Medicare Spatial Variation

Over at Healthy Algorithms, the healthy theoretical computer scientist, puts up a very interesting graph about spatial variation in Medicare expenditures in the last six months of life. Paper here. Interesting stuff, but am I the only one who gaffs when reading: “Previous studies have shown that regions with greater overall EOL spending do not have better outcomes” (EOL = end of life)?

3 Replies to “Medicare Spatial Variation”

  1. Hi David and Jon,
    It’s been a confusing time learning to speak like these health folks do, but I’m starting to figure it out… I think they mean that other health outcomes (like staph infections/1000 patients or something) are no better in the hospitals that spend more on end of life care.
    I think that they focus on EOL spending because of the potential errors of looking at less focused spending. For example, a hospital that treats really ill patients might be spending more and getting worse outcomes than a hospital that treats not-so-ill patients, but maybe they should be spending more, since they have tougher cases to deal with, and maybe they can’t expect the same quality of outcomes because some of the people coming in a so sick that there isn’t much to be done.
    EOL care partially addresses this, because maybe the patients are coming in sicker in some places than in others, but 6 months later they are just as dead.

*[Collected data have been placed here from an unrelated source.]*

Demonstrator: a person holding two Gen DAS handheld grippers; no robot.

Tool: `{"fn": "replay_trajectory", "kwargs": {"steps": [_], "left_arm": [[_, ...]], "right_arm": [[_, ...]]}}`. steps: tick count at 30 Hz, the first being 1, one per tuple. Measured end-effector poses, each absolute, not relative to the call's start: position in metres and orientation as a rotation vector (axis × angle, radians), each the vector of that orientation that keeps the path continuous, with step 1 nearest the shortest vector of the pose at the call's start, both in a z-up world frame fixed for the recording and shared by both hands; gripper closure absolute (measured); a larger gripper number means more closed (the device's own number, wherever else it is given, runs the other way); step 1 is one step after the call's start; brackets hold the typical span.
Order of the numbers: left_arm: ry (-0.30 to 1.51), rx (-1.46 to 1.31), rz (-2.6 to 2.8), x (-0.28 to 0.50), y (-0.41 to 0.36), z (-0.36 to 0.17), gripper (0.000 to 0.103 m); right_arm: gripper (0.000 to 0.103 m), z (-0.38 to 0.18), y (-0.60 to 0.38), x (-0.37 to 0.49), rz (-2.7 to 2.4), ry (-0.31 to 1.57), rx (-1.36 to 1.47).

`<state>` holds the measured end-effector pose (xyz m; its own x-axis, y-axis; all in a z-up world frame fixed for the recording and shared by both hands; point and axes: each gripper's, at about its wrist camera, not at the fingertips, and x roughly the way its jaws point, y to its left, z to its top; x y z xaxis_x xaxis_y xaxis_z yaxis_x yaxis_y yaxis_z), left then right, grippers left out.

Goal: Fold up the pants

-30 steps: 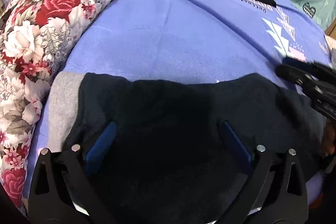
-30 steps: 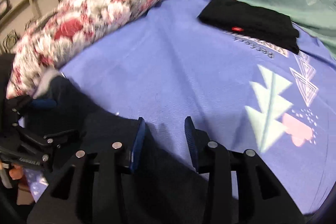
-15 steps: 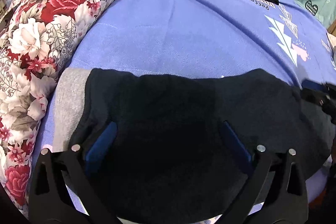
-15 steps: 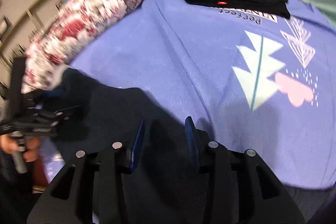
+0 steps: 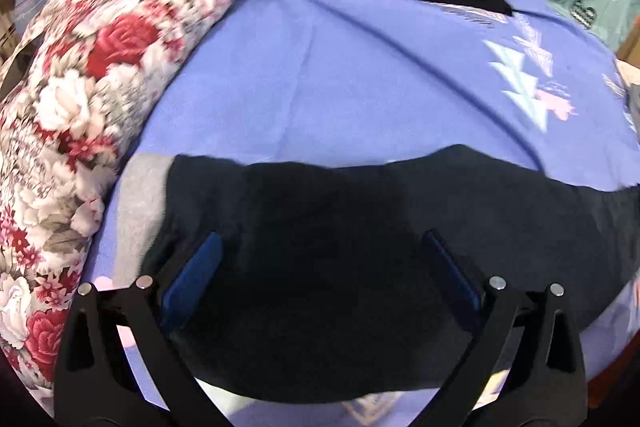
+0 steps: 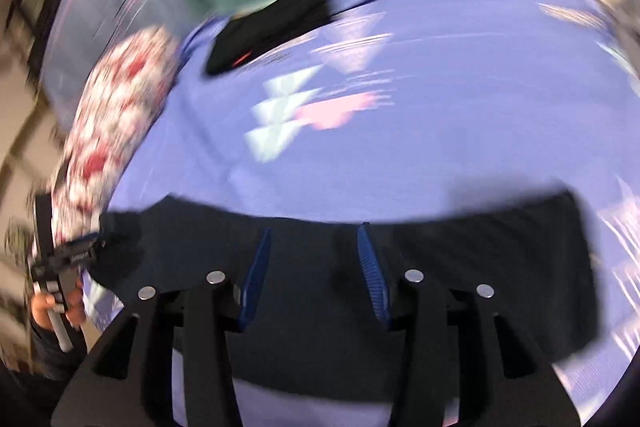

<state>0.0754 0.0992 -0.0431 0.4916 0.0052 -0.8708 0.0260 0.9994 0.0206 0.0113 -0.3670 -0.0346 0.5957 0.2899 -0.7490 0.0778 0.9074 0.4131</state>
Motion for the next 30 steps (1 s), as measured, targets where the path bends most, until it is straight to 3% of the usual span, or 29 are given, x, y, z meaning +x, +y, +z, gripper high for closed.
{"fn": "replay_trajectory", "kwargs": {"steps": [10,21,26,30], "left_arm": [[1.103,0.094,-0.138,0.072,0.038,-0.056,0.002],[1.171,0.123,-0.144,0.067,0.026,-0.078,0.002],[1.178,0.124,-0.137,0.066,0.026,-0.082,0.002],[1.176,0.117,-0.139,0.066,0.026,-0.083,0.002]], "right_arm": [[0.046,-0.048,-0.455,-0.071,-0.049,0.953,0.653],[0.045,-0.080,-0.471,-0.064,-0.114,1.009,0.807],[0.032,-0.083,-0.475,-0.053,-0.119,0.984,0.873],[0.031,-0.085,-0.469,-0.039,-0.134,0.963,0.849]]}}
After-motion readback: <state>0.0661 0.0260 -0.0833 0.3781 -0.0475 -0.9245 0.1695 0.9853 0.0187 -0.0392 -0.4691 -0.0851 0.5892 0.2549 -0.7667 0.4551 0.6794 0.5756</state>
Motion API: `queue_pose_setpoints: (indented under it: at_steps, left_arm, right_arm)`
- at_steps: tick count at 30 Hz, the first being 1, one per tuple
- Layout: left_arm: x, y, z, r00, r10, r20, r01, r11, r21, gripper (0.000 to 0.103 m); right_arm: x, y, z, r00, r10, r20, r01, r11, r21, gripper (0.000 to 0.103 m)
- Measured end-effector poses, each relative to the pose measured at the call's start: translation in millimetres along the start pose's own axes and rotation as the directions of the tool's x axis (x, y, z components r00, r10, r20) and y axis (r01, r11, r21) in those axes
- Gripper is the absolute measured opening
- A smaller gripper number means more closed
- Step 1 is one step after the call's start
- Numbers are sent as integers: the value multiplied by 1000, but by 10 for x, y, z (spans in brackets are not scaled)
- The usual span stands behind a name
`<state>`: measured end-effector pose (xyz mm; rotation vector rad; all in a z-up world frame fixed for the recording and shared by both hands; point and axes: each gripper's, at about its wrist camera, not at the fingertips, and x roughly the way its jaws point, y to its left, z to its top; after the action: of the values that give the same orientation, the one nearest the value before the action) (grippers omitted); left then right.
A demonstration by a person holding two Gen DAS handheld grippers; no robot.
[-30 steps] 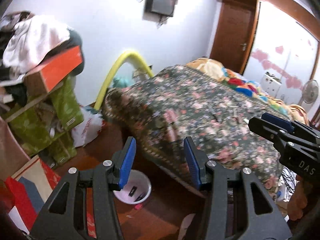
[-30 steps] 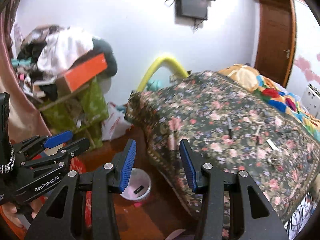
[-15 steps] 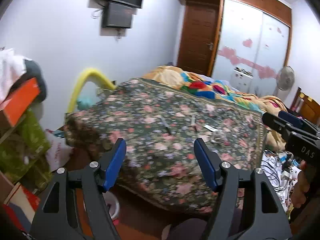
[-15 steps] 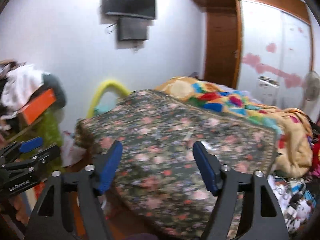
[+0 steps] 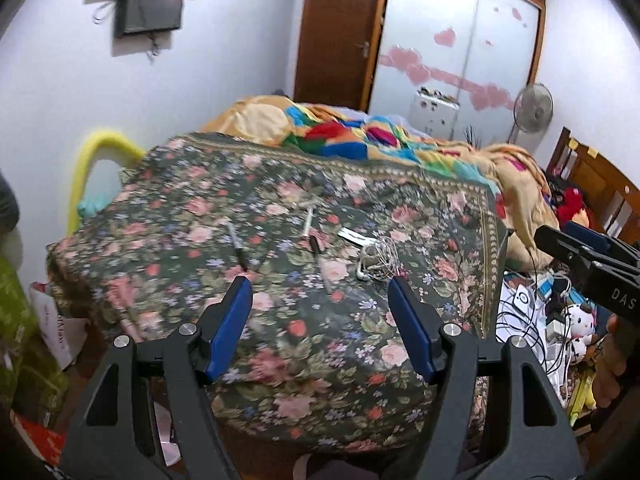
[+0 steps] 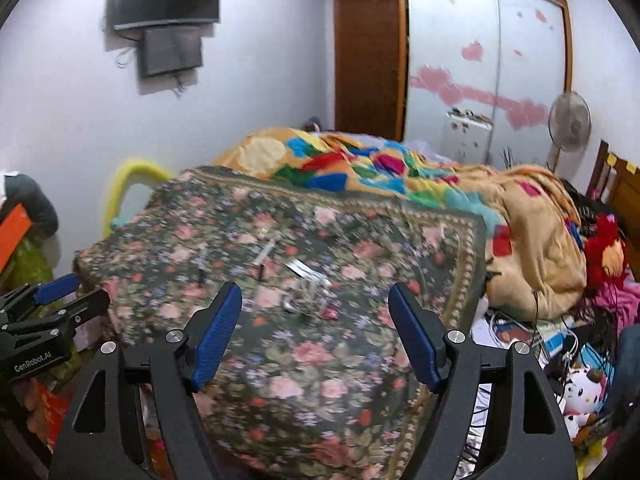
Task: Collect trash
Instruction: 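Move both open grippers back over the bed items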
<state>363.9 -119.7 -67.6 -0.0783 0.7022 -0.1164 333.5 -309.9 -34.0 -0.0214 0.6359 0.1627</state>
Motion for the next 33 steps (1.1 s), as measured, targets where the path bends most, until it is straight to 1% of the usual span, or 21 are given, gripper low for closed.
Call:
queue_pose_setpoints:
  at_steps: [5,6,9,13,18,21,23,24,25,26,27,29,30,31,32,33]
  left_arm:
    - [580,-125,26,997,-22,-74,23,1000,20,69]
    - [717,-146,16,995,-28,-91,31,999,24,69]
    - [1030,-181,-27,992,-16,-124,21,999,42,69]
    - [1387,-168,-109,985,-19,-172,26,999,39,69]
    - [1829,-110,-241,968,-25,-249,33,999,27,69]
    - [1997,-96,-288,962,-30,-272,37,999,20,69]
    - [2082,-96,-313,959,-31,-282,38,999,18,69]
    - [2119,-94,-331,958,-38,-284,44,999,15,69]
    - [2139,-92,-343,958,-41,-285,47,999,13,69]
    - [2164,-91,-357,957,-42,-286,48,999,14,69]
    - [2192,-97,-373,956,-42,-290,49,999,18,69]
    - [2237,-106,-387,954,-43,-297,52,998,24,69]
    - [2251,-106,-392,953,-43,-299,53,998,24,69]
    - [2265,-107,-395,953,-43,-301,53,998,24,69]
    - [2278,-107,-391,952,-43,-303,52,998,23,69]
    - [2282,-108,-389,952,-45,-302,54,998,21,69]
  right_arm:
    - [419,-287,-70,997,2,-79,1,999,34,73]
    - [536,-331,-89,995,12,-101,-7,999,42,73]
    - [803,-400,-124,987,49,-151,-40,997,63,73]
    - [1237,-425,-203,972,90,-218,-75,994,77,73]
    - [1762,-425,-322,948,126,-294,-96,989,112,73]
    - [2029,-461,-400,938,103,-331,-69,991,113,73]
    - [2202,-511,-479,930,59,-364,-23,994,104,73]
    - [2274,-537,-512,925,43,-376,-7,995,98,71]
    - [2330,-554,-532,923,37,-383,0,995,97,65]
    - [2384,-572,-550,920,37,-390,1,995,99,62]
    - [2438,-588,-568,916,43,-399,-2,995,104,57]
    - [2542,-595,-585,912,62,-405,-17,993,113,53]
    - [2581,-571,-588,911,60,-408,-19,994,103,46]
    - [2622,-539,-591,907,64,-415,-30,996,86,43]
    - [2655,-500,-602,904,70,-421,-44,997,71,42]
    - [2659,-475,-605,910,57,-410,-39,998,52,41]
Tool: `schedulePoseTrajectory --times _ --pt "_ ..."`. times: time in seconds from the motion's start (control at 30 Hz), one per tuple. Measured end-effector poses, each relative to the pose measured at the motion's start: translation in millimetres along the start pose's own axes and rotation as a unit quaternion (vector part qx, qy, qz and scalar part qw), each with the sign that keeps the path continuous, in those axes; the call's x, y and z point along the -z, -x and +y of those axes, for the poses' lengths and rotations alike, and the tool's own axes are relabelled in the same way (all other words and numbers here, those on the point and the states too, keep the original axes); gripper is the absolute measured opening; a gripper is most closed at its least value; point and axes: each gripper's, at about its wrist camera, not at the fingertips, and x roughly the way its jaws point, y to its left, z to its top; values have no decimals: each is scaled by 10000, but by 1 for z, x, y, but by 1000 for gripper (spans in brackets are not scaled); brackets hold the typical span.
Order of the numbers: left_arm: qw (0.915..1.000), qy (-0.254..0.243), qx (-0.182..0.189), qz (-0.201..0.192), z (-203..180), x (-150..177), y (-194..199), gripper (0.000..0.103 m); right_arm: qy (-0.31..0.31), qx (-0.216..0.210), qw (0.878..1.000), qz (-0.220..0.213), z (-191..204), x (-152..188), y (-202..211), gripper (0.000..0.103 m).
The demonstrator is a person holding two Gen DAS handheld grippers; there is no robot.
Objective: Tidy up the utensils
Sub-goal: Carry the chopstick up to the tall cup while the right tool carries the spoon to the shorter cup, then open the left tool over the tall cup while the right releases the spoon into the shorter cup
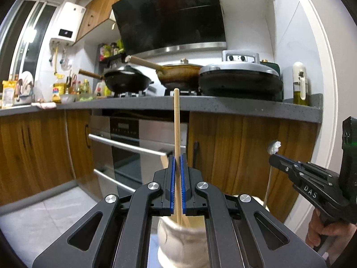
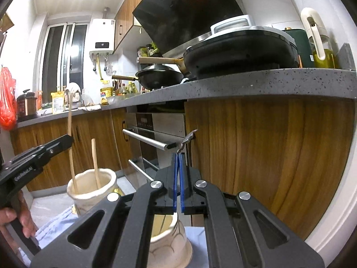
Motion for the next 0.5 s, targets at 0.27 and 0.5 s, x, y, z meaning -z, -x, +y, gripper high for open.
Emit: schedulePoseTrajectory --times 0.27,0.5 --pt "9994 -67 19 343 -5 14 7 5 106 111 9998 91 5 9 6 2" --pt "9982 -89 -33 598 -5 26 9 5 199 92 9996 153 7 15 8 2"
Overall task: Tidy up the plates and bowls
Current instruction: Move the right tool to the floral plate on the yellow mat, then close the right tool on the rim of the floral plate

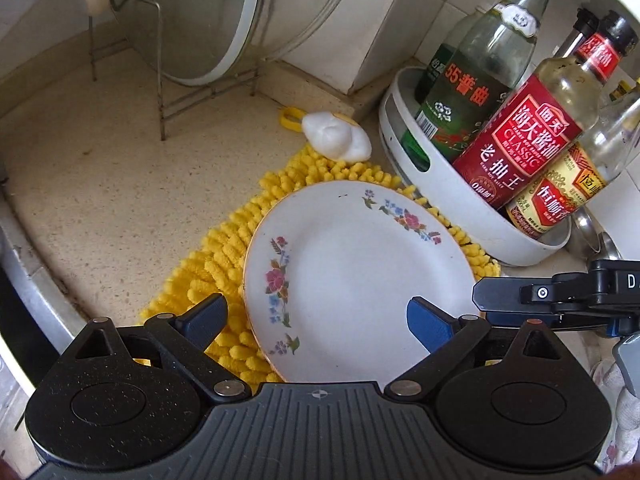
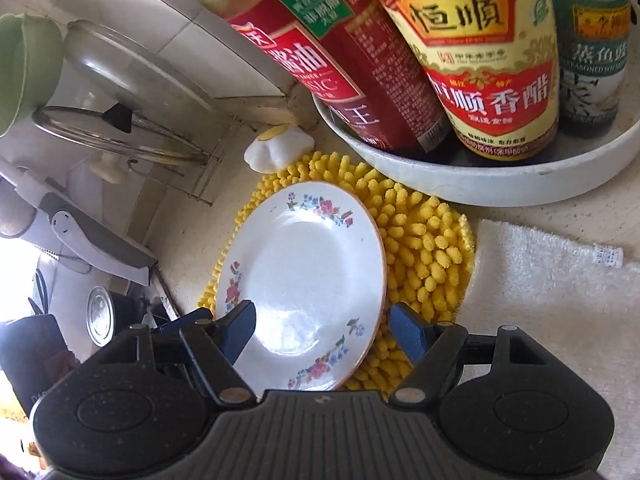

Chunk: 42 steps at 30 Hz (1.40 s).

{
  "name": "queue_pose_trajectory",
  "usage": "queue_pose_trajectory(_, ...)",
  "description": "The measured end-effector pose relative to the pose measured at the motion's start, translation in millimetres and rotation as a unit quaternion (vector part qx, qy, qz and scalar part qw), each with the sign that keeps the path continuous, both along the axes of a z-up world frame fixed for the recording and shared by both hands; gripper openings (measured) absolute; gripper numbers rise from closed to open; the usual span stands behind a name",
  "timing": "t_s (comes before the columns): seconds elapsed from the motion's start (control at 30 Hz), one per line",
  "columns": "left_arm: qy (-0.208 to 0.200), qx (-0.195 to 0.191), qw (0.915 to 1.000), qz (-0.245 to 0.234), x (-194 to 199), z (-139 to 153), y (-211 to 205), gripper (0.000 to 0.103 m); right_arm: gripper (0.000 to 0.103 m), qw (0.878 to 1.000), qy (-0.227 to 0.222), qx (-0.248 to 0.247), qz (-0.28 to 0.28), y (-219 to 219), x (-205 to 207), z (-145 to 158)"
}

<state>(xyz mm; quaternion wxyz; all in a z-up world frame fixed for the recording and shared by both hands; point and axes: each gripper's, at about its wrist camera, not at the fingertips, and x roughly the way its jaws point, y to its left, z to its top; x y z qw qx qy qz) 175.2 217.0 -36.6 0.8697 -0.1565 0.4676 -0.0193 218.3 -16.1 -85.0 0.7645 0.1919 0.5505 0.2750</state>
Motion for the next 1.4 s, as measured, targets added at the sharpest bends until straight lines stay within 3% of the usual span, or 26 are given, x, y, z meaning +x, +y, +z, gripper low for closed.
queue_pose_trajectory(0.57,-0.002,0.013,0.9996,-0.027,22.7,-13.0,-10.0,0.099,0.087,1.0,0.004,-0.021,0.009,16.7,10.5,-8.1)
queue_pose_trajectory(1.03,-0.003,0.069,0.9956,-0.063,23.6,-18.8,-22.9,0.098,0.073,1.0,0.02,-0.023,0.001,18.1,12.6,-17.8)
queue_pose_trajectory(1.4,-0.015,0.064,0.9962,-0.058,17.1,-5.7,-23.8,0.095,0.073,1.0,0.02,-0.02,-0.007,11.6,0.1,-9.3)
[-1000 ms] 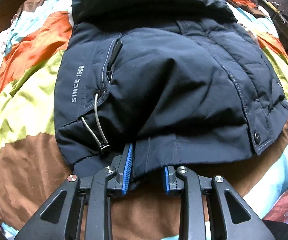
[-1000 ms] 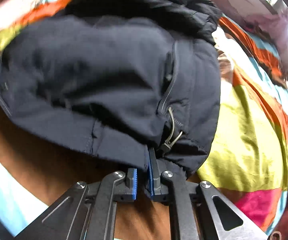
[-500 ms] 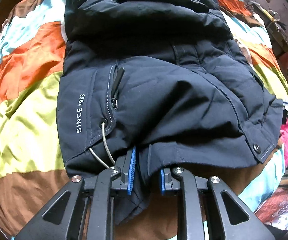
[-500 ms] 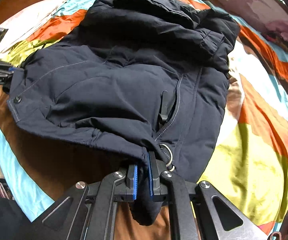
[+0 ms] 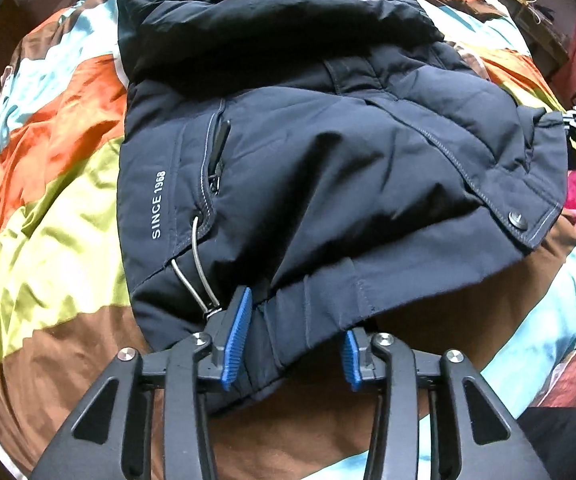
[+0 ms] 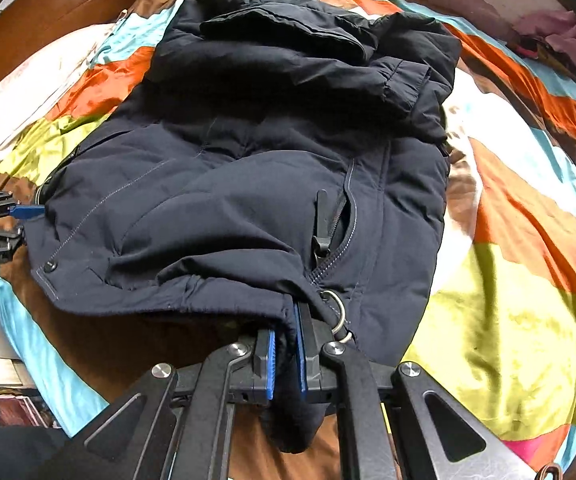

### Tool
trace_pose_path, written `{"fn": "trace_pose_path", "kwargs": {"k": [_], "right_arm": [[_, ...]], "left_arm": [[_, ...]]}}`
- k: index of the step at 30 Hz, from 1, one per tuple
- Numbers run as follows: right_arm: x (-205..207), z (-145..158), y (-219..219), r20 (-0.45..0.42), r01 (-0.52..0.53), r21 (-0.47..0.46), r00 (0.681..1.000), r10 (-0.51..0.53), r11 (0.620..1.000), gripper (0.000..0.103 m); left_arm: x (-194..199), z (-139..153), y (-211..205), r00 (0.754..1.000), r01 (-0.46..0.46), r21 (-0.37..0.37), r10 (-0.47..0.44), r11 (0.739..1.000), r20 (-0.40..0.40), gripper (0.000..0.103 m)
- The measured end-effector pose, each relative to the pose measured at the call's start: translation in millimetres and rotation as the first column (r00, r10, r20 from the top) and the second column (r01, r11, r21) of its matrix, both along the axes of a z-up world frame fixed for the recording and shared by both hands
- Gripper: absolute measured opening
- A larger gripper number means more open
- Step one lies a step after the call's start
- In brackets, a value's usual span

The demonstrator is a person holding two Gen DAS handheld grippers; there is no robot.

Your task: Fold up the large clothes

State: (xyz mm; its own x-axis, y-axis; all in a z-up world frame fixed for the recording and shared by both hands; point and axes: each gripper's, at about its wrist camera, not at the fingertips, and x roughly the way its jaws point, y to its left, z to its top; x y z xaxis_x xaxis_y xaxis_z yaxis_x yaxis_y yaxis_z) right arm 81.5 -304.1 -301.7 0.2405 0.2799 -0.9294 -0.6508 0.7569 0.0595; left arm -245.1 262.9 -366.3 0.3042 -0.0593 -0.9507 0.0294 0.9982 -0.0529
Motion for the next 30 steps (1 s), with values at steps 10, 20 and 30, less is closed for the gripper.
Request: {"fn": "trace_pose_path", "kwargs": {"k": [10, 20, 30], "right_arm": [[1.9, 0.1, 2.6, -0.006, -0.013, -0.009, 1.000, 0.013, 1.000, 0.008], [1.3, 0.6, 2.3, -0.009, -0.020, -0.015, 1.000, 0.020, 1.000, 0.008], [5.1, -1.7, -3.9, -0.057, -0.021, 0.016, 0.998, 0.022, 1.000, 0.008]], "left_arm": [[6.2, -8.1, 8.9, 0.997, -0.067, -0.075, 0.065, 0.995, -0.035, 0.032], [11.5, -1.9, 4.5, 0.997, -0.062, -0.072, 0.060, 0.995, -0.042, 0.017], [16.2, 3.3, 6.9, 0.990, -0.129, -0.067, 0.125, 0.989, -0.062, 0.014]]}}
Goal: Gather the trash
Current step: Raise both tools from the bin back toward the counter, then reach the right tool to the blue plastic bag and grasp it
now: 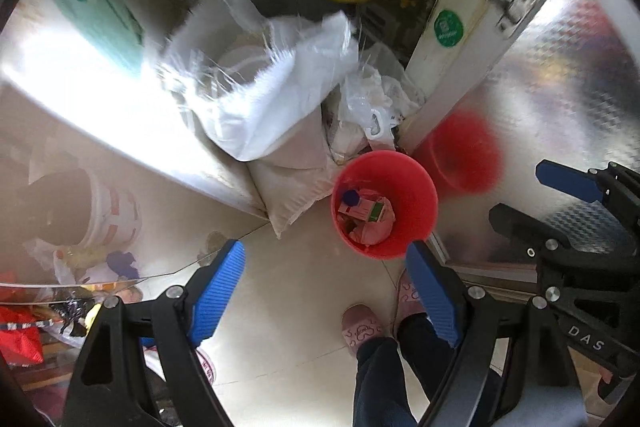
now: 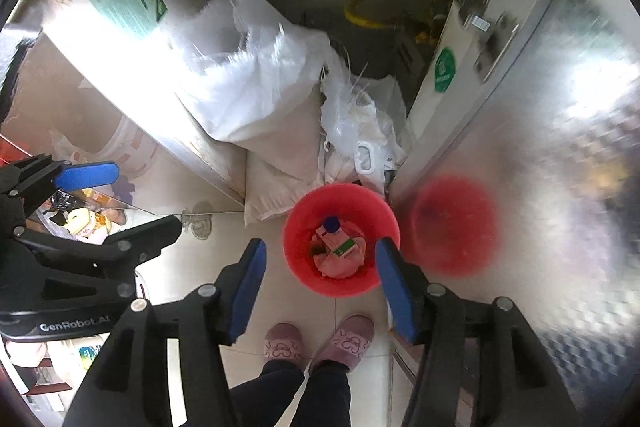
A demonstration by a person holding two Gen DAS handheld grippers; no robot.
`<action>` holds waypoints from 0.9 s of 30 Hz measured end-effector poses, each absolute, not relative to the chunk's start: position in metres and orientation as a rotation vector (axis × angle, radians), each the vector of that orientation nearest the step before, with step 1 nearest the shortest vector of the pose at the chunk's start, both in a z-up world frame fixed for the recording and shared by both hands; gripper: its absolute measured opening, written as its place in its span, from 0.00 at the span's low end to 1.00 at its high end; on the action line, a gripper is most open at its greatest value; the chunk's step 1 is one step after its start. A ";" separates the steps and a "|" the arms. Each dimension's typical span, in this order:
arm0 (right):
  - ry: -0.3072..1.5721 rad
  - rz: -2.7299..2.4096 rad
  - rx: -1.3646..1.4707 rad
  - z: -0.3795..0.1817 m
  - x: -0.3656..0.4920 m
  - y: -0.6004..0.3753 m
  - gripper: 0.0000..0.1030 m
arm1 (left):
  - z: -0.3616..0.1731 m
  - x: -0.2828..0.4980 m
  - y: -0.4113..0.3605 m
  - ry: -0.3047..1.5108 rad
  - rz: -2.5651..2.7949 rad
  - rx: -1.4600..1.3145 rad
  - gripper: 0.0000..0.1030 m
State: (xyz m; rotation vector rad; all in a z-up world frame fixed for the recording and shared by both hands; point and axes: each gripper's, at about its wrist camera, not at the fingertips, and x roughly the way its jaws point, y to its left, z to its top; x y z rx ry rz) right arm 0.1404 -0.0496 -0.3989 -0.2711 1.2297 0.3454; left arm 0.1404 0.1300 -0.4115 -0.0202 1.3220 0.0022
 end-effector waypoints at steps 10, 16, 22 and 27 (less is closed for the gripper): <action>1.125 0.340 -0.268 -0.262 0.126 -0.050 0.57 | -0.268 0.123 0.126 1.217 0.016 -0.038 0.79; 1.029 0.299 -0.252 -0.193 0.126 -0.063 0.63 | -0.196 0.133 0.117 1.099 0.001 -0.016 0.79; 0.966 0.207 -0.222 -0.153 0.131 -0.086 0.77 | -0.151 0.157 0.095 1.025 -0.062 0.016 0.79; 0.912 0.108 -0.187 -0.130 0.138 -0.115 0.86 | -0.125 0.180 0.064 0.966 -0.147 0.074 0.79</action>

  2. How can you have better outcomes if you study the last six months of life? what is fascinating to me is the correlation of education and geographic heritage with end of life spending.

  3. After working at a teaching hospital for the last 6 years my feeling is that secondary events like nosocomial Staph infections or whatever occur at a higher rate _because_ the individual is hospitalized. Did I miss something in their paper where they discussed average length of hospital stay across the cost quintiles? My guess is that higher costs are proportional to longer hospital stays which are themselves proportional to negative secondary outcomes. Cascading interventions drive up costs (much like end of life care of a pet). So there is the connection with the attitudes toward palliative care, comfort measures and hospice utilization. Clearly the message that hospitals are not god does not reach the population characterized by having the lowest %age with HS diplomas and the major conclusion from this study is that informational materials for both patients and surrogate decision makers need to be better targeted to this population.
    Would also be interesting to know percentage of patients who had advanced life directives (or whatever those things are called these days) across the quintiles.